State Attorney General Andrew Cuomo acknowledged Thursday looking into the April 5, 2007, session at which Intermedia Advisors, a private equity firm, successfully sought a larger investment from the pension fund.

The meeting with DiNapoli, like previous ones with Hevesi, was facilitated by Global Strategy Group, a political consulting firm used by Cuomo, former Gov. Eliot Spitzer and others. Cuomo said Thursday that Global hadn't worked for him in years.

Thursday, Cuomo announced a $2-million settlement with Global and its chief executive Jon Silvan for failure to be licensed as intermediaries for people seeking pension business. The settlement covers the DiNapoli meeting.

DiNapoli denied wrongdoing, saying he had spent the past three years restoring integrity to pension decisions. Hevesi has been accused of placing pension money with firms in return for contributions to his political campaigns.

"I have managed . . . with transparency and integrity from the start of my tenure [in February 2007]," said DiNapoli, a Great Neck resident. "Any suggestion or innuendo to the contrary is baseless."

Cuomo declined to comment when asked about DiNapoli's stewardship of the $129.4-billion Common Retirement Fund. The comptroller is the fund's sole trustee, an arrangement Cuomo is seeking to change.

Cuomo, the state's most popular Democrat, also sidestepped a question about backing fellow Democrat DiNapoli in the fall elections.

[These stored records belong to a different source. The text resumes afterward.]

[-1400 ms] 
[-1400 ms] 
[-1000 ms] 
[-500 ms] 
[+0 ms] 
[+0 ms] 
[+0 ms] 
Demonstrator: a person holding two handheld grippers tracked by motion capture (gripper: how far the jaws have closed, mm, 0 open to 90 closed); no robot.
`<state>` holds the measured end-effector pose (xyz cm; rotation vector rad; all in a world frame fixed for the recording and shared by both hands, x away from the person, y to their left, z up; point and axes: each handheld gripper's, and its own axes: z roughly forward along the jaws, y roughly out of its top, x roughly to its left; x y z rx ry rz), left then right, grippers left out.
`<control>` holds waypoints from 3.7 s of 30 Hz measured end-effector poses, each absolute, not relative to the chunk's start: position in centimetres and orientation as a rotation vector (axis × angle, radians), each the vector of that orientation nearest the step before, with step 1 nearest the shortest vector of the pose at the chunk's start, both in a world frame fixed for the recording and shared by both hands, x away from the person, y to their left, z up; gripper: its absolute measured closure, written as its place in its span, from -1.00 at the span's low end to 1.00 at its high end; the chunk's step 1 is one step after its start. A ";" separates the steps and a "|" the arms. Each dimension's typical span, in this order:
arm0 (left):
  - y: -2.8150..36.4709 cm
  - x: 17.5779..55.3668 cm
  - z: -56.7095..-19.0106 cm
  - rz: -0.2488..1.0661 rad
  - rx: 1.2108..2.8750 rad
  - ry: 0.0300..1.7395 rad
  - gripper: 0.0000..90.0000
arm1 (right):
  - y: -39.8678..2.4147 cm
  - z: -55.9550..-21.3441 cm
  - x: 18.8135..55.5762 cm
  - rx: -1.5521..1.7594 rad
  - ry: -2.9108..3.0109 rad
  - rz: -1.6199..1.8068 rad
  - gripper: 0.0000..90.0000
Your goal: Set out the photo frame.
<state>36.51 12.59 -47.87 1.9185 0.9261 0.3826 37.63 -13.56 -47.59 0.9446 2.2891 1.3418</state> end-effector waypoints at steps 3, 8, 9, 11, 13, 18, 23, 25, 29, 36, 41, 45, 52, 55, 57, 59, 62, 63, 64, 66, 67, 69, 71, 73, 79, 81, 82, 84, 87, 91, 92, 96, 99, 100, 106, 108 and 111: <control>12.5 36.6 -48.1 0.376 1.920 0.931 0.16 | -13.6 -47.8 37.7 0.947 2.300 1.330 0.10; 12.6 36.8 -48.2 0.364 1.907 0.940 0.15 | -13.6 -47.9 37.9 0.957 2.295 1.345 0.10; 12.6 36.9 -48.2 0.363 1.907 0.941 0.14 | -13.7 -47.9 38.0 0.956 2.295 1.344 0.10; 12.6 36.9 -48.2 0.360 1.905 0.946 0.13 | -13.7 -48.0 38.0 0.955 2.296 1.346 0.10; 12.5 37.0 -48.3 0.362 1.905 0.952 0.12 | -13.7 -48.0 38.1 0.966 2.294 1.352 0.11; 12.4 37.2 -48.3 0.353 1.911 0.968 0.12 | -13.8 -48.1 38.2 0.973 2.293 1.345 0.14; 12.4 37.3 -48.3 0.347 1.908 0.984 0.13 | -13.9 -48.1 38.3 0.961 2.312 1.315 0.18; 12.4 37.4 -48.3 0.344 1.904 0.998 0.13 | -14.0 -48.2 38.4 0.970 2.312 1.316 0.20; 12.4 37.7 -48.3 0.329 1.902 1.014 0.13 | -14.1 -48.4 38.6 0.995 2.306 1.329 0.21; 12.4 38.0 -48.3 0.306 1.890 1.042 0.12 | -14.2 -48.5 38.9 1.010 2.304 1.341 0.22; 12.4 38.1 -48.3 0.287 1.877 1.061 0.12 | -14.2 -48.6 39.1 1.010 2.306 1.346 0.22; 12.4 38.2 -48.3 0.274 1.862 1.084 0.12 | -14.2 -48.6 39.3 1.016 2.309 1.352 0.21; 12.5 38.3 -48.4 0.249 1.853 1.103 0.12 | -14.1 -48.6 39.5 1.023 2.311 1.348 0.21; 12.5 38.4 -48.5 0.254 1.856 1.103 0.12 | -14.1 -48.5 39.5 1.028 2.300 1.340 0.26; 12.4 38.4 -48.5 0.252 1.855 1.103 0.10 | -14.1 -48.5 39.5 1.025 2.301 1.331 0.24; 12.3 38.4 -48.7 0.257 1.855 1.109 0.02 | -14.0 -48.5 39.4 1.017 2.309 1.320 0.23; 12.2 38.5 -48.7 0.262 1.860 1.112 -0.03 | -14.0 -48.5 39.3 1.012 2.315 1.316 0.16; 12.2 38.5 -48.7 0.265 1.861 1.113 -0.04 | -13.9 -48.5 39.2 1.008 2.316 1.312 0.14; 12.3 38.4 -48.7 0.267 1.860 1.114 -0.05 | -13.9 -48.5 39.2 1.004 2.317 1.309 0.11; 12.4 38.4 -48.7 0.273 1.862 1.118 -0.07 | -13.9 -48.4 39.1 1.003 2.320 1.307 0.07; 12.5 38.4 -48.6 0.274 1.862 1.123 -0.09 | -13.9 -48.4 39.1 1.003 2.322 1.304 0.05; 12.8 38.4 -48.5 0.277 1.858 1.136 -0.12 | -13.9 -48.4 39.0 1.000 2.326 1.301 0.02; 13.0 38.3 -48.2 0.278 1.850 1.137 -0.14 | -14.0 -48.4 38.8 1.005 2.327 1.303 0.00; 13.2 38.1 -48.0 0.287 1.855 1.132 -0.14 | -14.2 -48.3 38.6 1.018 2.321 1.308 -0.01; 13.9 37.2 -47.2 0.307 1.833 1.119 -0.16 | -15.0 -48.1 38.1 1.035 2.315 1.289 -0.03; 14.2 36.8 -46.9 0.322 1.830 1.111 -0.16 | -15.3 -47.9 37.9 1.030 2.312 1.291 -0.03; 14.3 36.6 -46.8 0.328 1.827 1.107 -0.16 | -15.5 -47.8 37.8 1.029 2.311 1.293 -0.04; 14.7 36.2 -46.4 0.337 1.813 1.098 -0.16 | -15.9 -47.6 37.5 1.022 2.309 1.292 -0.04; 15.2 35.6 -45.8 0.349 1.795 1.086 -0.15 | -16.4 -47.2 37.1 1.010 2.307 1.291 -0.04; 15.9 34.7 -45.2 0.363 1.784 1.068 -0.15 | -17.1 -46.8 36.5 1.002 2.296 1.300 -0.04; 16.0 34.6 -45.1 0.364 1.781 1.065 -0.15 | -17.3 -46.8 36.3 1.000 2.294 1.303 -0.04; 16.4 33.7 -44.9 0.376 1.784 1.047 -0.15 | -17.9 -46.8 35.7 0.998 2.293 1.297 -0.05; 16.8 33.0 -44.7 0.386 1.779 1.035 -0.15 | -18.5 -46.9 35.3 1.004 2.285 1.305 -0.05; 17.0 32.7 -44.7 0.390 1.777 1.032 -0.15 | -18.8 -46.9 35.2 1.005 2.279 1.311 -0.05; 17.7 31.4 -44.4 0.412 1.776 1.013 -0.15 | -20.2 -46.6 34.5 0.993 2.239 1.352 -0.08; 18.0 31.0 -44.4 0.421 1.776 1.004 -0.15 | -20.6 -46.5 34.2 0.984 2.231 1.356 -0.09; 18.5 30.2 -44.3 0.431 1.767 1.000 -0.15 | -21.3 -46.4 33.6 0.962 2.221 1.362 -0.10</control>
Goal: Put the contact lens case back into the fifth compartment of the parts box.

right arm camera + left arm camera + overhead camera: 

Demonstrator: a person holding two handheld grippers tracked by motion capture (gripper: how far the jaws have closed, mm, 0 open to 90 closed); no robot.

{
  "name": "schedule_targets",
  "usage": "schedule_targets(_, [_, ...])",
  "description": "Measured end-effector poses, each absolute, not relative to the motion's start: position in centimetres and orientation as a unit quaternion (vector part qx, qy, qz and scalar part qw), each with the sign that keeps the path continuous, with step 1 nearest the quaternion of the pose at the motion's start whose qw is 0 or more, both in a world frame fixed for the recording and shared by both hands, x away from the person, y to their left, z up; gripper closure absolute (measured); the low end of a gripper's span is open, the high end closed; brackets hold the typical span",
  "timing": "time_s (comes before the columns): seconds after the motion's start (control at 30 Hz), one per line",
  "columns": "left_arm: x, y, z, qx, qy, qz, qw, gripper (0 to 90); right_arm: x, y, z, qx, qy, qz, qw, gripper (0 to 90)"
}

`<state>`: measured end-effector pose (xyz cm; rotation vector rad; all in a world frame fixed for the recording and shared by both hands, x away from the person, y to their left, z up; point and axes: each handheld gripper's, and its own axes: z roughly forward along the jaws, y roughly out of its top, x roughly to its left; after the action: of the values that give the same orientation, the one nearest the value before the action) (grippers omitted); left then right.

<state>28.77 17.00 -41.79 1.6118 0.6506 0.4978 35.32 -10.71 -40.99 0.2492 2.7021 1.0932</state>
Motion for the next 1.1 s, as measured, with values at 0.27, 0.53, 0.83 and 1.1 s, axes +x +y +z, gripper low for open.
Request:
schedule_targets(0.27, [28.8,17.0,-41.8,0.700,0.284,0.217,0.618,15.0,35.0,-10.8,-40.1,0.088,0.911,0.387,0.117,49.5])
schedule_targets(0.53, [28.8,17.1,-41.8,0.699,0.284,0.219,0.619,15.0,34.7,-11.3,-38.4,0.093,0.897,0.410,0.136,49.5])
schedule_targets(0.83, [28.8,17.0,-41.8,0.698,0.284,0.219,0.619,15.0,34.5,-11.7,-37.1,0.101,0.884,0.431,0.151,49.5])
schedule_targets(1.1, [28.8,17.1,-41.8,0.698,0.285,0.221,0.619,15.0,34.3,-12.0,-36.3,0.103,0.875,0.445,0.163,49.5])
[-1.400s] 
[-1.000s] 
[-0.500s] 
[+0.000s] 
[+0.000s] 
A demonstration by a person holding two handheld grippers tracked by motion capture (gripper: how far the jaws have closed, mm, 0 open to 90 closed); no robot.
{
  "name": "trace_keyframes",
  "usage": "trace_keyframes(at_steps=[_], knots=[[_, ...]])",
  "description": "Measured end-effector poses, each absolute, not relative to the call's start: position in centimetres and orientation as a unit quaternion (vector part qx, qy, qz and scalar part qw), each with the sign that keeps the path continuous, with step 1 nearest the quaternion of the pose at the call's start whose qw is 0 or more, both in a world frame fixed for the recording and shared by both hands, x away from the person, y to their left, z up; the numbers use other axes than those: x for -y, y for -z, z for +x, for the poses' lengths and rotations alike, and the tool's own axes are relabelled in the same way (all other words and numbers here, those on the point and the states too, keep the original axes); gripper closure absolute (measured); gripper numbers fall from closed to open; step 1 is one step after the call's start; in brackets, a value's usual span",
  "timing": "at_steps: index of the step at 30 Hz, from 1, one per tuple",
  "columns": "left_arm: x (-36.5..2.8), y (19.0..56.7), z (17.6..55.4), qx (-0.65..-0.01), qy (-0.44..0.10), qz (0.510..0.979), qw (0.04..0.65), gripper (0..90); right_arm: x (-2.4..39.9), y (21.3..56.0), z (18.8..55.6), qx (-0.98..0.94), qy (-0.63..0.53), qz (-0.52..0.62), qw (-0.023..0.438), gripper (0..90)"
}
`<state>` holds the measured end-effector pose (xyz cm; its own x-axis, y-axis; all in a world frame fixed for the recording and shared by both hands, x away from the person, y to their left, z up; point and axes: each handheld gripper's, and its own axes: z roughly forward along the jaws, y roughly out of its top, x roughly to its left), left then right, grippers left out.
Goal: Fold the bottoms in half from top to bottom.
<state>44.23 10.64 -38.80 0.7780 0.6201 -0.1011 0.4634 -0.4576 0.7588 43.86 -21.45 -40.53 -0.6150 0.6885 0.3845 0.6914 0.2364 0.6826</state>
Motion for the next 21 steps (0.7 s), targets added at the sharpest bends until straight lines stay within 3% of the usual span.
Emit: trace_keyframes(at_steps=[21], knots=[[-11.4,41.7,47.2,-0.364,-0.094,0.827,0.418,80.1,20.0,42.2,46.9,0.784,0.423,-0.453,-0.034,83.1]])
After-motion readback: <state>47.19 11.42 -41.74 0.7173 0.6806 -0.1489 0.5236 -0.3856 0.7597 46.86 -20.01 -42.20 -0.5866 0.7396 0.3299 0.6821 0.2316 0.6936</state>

The pair has feuded for several years.

In a telephone conference with reporters, prosecutor Linda Lacewell, a key member of Cuomo's team, confirmed its three-year probe had now expanded beyond Hevesi to DiNapoli. "We are pursuing the facts of the case," she said.

Before meeting with DiNapoli, Intermedia won a $50-million investment from the pension fund in 2005 under Hevesi. That deal had been facilitated by Global.

The pension fund invested another $15 million in Intermedia nearly two weeks after executives met with DiNapoli. Intermedia had sought $50 million, however.

Lacewell declined to say whether investigators had interviewed DiNapoli. DiNapoli said they had not. "I have built my career in public service on honest and ethical behavior," he said, referring to his 20 years in the Assembly and three as comptroller.

The Global settlement was among five announced Thursday by Cuomo that will result in about $12 million being repaid to New York, mostly to the pension fund. Since the probe began, more than $130 million has been recovered.